The task —
From the listing below, retype exactly the line holding "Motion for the", the line holding "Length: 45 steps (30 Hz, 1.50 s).", and the lines between them; skip everything else.

◆ ◆ ◆ ◆ ◆

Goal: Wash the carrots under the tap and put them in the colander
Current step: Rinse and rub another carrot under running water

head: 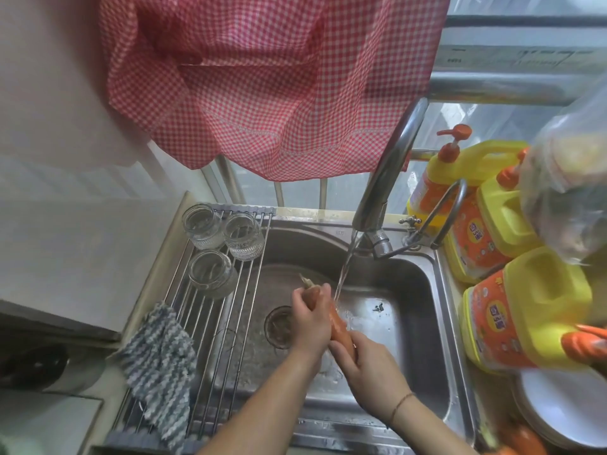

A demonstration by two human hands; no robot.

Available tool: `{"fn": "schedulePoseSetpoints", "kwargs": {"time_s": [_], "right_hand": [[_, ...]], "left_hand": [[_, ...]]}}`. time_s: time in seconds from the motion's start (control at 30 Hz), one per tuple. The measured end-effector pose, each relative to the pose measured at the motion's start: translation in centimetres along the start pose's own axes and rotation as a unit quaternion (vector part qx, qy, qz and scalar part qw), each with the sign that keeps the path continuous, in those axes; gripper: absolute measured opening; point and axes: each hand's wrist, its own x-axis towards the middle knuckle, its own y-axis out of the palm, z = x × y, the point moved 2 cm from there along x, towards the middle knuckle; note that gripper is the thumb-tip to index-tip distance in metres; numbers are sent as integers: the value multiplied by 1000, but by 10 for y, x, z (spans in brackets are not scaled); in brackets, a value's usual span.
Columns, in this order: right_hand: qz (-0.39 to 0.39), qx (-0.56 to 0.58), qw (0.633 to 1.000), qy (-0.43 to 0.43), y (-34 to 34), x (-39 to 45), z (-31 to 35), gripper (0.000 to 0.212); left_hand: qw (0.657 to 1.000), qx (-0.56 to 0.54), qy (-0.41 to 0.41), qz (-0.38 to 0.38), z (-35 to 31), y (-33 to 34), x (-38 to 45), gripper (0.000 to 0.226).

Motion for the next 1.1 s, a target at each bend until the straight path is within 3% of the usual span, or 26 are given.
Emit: {"fn": "schedulePoseSetpoints", "kwargs": {"time_s": [0.1, 0.17, 0.23, 0.3, 0.37, 0.47, 0.53, 0.57, 0.67, 0.77, 0.87, 1.03, 1.1], "right_hand": [[52, 168, 984, 20, -2, 0, 0, 35], [128, 354, 924, 74, -5, 0, -4, 36], [200, 457, 860, 108, -11, -1, -8, 36], [243, 444, 853, 124, -17, 2, -9, 35], [223, 372, 890, 142, -20, 11, -8, 32], [79, 90, 986, 113, -24, 28, 0, 30], [13, -98, 989, 106, -25, 34, 10, 28], [-2, -129, 986, 109, -25, 36, 14, 27], [17, -100, 989, 111, -24, 42, 19, 18], [91, 23, 987, 132, -26, 45, 17, 5], [176, 193, 938, 228, -21, 40, 9, 16], [299, 391, 816, 302, -11, 24, 1, 21], [288, 399, 814, 309, -10, 26, 0, 25]], "left_hand": [[997, -48, -49, 20, -5, 0, 8, 55], [969, -192, -131, 79, -4, 1, 10, 52], [924, -315, -186, 113, -5, 5, 7, 43], [919, -342, -167, 99, -2, 11, 6, 37], [932, -331, -130, 64, 0, 17, 8, 36], [940, -321, -108, 21, -3, 23, 12, 31], [940, -326, -103, 19, -3, 24, 14, 19], [941, -323, -99, 33, -3, 25, 13, 14], [955, -274, -70, 92, -4, 24, 15, 31], [951, -267, -67, 143, -3, 19, 18, 36], [926, -301, -97, 204, 4, 17, 16, 40], [852, -410, -115, 303, 17, 10, 17, 57], [869, -372, -100, 310, 15, 13, 20, 53]]}}
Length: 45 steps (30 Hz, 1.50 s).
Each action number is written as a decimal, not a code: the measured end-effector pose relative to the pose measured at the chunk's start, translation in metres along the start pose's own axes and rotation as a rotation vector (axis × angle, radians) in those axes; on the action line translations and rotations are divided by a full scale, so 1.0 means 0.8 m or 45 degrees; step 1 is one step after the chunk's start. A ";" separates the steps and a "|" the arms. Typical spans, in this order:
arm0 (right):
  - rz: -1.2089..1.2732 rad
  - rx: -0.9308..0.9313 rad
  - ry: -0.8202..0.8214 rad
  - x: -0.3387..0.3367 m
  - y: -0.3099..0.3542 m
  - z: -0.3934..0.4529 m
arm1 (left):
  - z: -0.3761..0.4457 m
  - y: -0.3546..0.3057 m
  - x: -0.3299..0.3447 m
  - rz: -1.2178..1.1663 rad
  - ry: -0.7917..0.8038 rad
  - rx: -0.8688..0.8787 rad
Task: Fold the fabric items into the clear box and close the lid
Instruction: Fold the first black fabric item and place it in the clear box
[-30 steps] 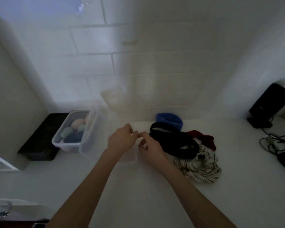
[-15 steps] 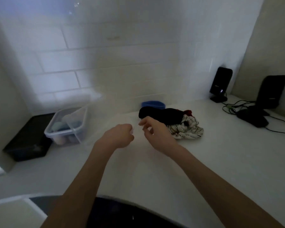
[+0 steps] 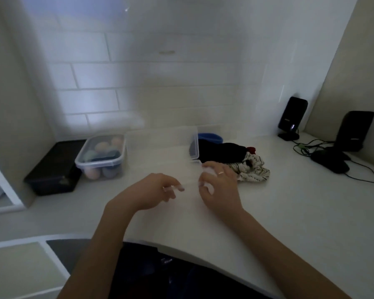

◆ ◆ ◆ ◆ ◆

Response box —
Motion for the next 1.1 s, a target at each bend until the straight path is within 3% of the usual span, or 26 are given.
Emit: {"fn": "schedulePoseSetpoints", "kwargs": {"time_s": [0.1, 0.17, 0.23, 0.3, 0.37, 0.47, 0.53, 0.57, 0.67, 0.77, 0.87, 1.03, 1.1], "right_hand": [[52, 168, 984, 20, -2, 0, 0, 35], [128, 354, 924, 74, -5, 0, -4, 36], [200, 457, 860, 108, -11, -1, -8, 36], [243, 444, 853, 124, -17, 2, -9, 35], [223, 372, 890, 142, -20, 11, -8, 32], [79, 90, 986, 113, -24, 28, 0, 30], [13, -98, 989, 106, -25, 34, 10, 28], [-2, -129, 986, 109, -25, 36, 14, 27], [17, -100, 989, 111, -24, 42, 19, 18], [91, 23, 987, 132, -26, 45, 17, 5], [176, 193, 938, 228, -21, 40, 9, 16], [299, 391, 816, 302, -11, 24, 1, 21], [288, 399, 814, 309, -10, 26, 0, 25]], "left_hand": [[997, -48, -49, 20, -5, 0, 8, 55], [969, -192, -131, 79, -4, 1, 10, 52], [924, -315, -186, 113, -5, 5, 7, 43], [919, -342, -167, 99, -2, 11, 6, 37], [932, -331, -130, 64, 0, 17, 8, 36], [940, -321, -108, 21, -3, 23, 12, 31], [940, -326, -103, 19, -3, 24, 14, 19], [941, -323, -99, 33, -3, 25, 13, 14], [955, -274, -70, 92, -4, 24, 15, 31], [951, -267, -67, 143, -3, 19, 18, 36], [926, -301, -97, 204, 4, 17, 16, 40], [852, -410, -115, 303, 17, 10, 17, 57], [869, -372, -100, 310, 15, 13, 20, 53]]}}
Length: 45 steps (30 Hz, 1.50 s).

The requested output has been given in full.